Data follows below. Repeat exactly the lines between the line holding "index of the" and the line holding "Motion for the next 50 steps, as", inclusive, and nothing more; drop pictures.

##### Data #####

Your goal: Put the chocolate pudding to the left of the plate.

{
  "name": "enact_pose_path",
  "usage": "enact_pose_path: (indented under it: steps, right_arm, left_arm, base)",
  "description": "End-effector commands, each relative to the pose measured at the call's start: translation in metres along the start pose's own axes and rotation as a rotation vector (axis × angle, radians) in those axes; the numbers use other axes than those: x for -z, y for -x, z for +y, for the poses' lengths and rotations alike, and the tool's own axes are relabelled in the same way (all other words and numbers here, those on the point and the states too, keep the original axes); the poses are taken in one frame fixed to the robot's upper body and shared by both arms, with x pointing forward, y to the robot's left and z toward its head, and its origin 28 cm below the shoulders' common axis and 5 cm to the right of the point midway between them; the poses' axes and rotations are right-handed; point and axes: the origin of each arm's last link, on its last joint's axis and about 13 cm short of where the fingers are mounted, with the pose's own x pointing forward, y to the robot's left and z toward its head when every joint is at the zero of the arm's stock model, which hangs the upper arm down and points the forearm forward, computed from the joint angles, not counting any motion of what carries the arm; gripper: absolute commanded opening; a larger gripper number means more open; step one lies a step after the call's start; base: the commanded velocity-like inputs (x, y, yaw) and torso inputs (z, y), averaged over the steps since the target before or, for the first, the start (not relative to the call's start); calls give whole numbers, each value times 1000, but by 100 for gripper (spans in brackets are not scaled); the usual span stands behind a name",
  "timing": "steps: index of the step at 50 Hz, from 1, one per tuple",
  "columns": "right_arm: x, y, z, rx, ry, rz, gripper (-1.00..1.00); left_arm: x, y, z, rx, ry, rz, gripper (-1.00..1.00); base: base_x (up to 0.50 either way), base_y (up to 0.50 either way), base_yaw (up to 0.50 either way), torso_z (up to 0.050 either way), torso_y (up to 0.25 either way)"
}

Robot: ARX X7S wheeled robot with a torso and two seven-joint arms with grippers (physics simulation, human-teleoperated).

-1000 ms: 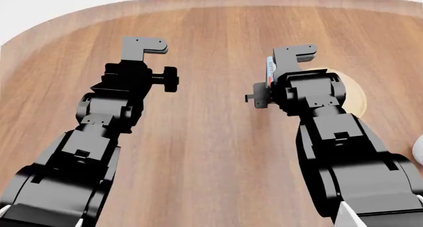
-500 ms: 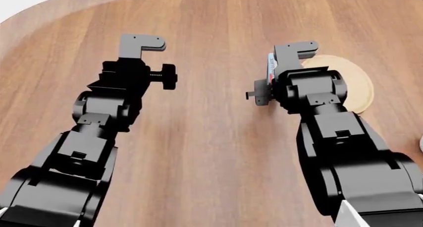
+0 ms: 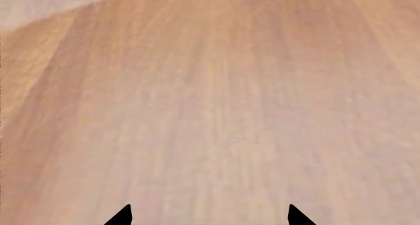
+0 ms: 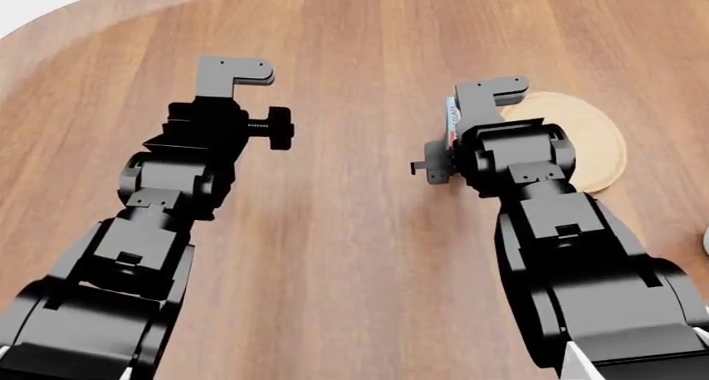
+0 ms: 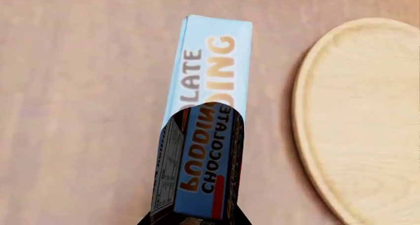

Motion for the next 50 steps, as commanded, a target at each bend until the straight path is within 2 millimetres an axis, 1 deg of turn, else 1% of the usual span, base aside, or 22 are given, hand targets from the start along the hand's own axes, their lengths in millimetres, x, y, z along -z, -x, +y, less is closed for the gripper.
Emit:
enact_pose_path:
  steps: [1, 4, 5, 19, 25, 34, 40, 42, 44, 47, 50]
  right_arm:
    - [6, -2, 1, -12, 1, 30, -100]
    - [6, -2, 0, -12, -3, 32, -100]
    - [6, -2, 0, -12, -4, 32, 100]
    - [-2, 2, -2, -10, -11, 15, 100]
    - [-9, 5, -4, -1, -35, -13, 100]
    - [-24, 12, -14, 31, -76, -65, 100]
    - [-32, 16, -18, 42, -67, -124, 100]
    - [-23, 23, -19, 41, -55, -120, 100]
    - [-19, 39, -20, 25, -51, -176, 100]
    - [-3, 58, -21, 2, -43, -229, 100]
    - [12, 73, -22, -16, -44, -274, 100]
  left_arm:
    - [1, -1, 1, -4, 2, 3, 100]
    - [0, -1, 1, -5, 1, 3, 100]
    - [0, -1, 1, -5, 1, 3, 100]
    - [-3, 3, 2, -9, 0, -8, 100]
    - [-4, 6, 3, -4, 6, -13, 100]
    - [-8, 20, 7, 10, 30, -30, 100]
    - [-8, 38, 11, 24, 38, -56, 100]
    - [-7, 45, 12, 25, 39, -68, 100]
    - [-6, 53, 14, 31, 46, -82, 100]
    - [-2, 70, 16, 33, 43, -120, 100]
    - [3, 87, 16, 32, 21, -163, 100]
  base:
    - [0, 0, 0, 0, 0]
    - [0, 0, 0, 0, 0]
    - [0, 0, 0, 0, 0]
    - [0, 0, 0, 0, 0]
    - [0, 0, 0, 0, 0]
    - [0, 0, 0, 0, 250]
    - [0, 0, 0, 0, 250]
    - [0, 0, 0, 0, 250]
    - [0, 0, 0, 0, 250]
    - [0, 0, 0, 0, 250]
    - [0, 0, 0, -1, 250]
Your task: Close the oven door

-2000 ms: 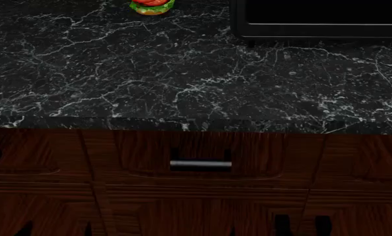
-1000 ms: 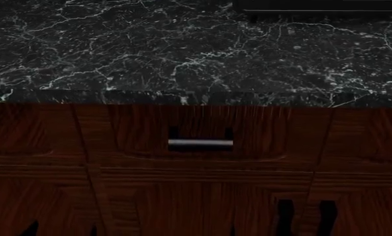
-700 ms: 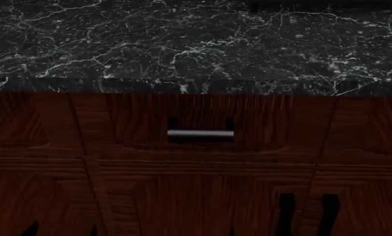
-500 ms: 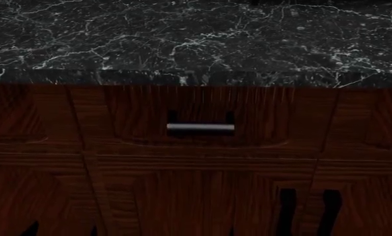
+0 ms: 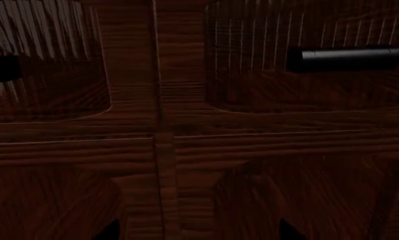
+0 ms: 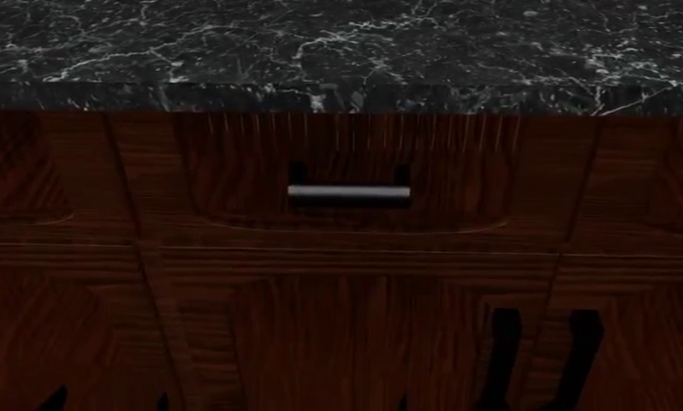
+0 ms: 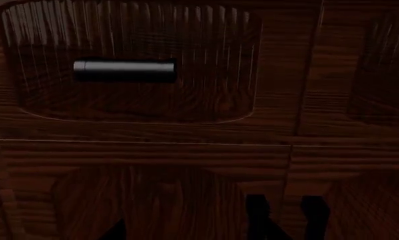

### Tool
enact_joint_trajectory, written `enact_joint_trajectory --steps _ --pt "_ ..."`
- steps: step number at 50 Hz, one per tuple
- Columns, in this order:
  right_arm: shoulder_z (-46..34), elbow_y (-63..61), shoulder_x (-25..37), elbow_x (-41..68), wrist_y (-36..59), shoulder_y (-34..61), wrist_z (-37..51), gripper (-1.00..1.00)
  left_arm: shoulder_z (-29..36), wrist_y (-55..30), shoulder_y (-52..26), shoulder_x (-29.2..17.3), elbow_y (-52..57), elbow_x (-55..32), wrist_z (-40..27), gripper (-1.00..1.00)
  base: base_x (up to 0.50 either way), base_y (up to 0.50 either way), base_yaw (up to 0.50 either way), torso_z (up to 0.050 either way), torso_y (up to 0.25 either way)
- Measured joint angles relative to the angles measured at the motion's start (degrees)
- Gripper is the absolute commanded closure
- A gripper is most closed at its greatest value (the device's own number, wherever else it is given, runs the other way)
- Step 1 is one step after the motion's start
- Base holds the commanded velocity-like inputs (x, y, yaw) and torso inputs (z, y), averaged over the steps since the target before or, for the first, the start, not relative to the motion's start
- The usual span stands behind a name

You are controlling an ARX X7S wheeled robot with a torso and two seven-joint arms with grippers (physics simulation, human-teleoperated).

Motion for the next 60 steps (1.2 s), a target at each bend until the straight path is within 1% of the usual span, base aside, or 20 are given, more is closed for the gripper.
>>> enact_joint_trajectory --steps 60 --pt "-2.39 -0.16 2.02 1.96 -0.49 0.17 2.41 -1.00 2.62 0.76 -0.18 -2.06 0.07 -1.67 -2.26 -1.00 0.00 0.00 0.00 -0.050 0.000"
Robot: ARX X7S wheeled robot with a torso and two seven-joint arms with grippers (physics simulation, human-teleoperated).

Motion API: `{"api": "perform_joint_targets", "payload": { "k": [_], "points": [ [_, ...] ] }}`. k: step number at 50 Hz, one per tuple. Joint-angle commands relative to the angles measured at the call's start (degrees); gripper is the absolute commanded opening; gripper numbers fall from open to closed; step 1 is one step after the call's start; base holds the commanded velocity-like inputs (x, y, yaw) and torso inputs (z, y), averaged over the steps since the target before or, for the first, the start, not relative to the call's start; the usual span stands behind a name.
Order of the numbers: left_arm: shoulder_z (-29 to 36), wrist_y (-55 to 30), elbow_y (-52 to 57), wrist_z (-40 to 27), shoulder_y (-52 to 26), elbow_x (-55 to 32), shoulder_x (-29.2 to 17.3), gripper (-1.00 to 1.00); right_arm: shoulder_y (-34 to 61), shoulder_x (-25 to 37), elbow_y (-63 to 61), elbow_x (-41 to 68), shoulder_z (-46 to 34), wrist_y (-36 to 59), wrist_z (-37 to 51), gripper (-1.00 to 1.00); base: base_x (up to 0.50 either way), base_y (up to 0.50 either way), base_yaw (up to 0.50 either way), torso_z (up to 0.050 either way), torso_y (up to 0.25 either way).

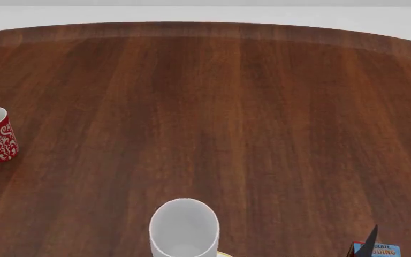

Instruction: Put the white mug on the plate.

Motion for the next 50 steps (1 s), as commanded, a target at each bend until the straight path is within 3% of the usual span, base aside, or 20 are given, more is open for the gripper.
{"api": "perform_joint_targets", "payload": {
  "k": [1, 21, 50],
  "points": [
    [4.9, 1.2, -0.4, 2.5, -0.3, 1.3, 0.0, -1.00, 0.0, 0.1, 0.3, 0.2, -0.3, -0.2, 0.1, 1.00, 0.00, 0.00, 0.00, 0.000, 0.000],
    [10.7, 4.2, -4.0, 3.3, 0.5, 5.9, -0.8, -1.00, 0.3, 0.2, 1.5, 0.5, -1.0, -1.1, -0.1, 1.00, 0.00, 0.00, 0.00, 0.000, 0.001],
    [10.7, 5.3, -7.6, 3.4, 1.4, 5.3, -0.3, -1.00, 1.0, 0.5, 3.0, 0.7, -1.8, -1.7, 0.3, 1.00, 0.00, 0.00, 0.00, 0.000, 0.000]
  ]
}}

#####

• **Reply**:
  "timing": "steps: index of the step at 50 Hz, from 1, one per tuple",
  "columns": "right_arm: x, y, z, rx, ry, rz, gripper (-1.00..1.00); left_arm: x, y, z, rx, ry, rz, gripper (-1.00..1.00); base: base_x (up to 0.50 either way), base_y (up to 0.50 either way), base_yaw (up to 0.50 either way), torso_z (up to 0.050 either way), torso_y (up to 0.25 either way)"
}

Robot: ARX X7S wheeled robot with a torso and two seven-joint arms with grippers (physics simulation, human-teleoperated).

-1000 ms: 
-500 ms: 
+0 ms: 
+0 ms: 
+0 ms: 

Motion for the next 50 steps, as commanded, a target at each bend until the straight path is within 2 millimetres an axis, 1 deg of turn, else 1% of the usual span, base aside, or 22 are given, hand targets from the start along the hand's own axes, their lengths in millimetres, x, y, z along -z, -x, +y, less is closed for the gripper.

Nothing else is needed, and the exercise is over.